**ABOUT THIS EXERCISE:**
Check every line below for the word "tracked" and copy each one that has it.

**INFORMATION PROVIDED:**
○ ○ ○

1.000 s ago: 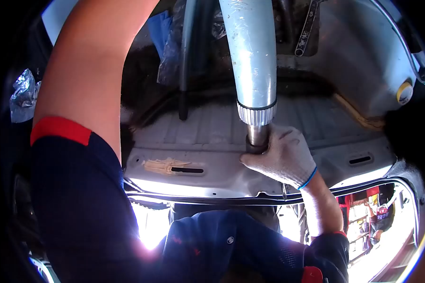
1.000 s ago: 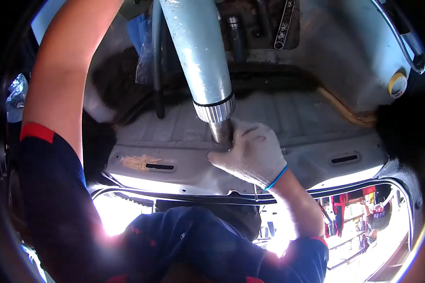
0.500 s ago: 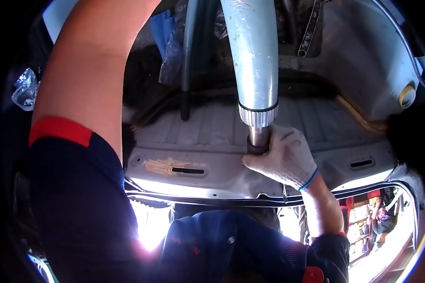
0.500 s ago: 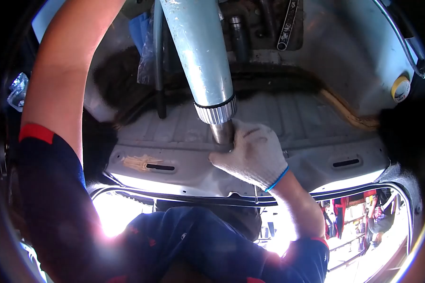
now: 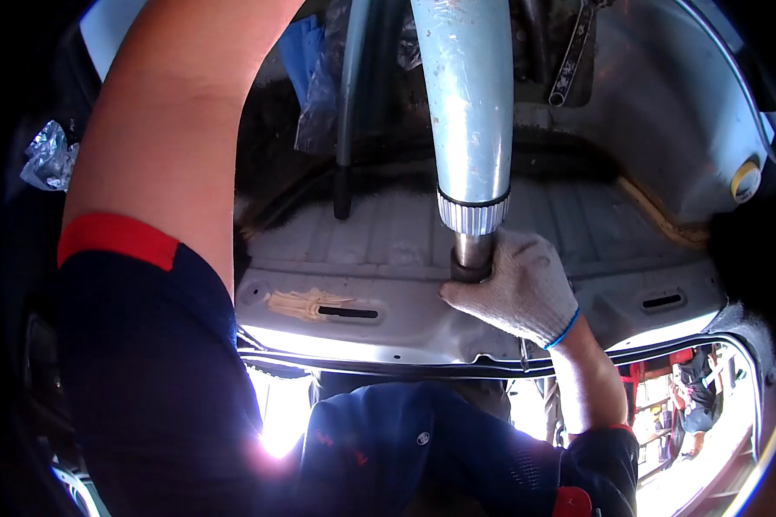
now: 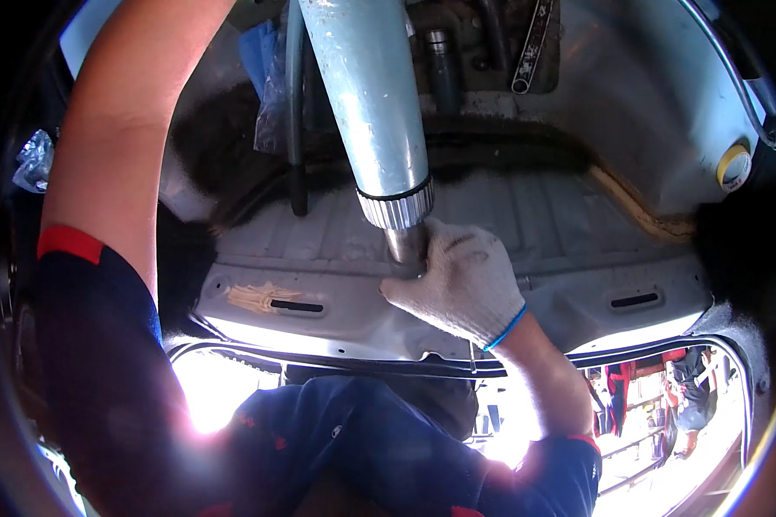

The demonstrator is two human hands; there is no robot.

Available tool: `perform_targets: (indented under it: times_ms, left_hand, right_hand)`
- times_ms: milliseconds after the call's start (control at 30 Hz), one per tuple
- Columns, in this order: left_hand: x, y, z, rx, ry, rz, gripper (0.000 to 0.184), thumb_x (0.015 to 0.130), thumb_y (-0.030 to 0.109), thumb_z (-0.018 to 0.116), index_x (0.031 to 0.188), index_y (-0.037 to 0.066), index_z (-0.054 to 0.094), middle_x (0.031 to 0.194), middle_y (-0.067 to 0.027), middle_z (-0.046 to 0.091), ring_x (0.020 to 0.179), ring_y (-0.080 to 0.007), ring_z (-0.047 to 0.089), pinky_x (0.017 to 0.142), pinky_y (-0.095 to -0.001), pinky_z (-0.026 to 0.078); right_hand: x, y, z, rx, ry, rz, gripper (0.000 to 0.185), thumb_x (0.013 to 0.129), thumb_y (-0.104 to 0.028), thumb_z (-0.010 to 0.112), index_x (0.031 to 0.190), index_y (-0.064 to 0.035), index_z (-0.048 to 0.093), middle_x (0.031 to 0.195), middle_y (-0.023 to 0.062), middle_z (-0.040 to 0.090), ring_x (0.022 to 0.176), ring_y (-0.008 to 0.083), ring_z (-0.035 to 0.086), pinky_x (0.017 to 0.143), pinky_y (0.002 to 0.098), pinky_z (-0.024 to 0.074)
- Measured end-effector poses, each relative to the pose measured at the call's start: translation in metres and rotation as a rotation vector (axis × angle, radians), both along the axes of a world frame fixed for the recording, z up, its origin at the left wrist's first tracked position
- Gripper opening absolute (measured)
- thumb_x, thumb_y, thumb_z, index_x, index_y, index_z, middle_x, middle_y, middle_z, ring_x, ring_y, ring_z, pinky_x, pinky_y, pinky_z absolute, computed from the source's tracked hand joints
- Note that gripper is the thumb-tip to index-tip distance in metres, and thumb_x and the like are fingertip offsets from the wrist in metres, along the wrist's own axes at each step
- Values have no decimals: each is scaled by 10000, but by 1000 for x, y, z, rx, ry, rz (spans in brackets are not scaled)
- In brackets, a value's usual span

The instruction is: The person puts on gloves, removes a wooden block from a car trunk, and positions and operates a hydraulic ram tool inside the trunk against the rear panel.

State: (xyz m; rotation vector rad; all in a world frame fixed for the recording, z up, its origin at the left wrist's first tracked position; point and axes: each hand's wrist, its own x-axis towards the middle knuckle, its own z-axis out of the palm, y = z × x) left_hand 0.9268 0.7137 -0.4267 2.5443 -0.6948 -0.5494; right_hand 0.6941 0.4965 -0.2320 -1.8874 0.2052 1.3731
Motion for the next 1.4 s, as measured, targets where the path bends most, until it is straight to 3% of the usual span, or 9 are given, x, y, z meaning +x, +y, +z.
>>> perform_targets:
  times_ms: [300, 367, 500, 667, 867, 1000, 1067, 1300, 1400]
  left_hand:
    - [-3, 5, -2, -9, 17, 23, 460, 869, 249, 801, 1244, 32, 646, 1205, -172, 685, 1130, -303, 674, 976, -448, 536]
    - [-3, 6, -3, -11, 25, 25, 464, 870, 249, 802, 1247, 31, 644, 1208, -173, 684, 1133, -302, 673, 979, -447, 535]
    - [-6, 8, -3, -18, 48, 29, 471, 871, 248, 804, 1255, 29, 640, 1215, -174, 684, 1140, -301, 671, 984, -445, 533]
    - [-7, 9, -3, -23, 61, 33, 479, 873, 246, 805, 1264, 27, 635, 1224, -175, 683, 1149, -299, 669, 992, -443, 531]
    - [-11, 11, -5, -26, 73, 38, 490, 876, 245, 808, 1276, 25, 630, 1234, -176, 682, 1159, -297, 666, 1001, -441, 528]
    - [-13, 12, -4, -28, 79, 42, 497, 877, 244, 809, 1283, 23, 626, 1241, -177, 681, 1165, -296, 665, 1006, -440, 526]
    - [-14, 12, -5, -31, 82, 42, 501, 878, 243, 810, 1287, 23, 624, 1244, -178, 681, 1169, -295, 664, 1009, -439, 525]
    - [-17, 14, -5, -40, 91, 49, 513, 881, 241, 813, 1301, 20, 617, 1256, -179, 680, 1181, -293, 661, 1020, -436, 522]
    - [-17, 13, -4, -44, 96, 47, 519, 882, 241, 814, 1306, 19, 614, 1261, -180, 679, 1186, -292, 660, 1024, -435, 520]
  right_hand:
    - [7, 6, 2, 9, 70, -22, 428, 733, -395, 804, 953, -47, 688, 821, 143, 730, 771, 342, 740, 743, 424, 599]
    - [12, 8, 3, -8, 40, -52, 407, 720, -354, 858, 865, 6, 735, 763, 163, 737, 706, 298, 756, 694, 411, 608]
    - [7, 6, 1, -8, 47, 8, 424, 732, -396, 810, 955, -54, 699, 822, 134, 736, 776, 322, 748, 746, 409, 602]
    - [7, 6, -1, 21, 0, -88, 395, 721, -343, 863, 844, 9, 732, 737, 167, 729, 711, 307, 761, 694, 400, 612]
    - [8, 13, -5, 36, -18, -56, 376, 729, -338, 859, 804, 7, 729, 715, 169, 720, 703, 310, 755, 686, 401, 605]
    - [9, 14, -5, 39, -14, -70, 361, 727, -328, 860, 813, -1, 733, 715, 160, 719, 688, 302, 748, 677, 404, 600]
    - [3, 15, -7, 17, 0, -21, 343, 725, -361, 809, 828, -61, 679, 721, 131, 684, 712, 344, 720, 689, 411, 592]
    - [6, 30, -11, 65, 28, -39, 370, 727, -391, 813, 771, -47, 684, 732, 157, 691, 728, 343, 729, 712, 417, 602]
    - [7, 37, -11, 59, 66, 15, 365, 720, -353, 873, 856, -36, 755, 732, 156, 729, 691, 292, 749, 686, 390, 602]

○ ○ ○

**TASK OUTPUT:**
- Measured end-effector poses, each relative to the pose measured at the call's start: translation in metres and rotation as a rotation vector (axis × angle, radians), both along the axes of a world frame fixed for the recording, z up, its origin at the left wrist's first tracked position
- thumb_x, thumb_y, thumb_z, index_x, index_y, index_z, middle_x, middle_y, middle_z, ring_x, ring_y, ring_z, pinky_x, pinky_y, pinky_z absolute, computed from the source's tracked hand joints
State: (xyz m; rotation vector rad; all in a world frame fixed for the recording, z up, its origin at the left wrist's first tracked position; point and axes: each hand's wrist, its own x-axis towards the middle knuckle, its own z-axis out of the palm, y = z × x) left_hand 0.9268 0.7137 -0.4267 2.5443 -0.6948 -0.5494; right_hand 0.6941 0.4965 -0.2320 -1.8874 0.2052 1.3731

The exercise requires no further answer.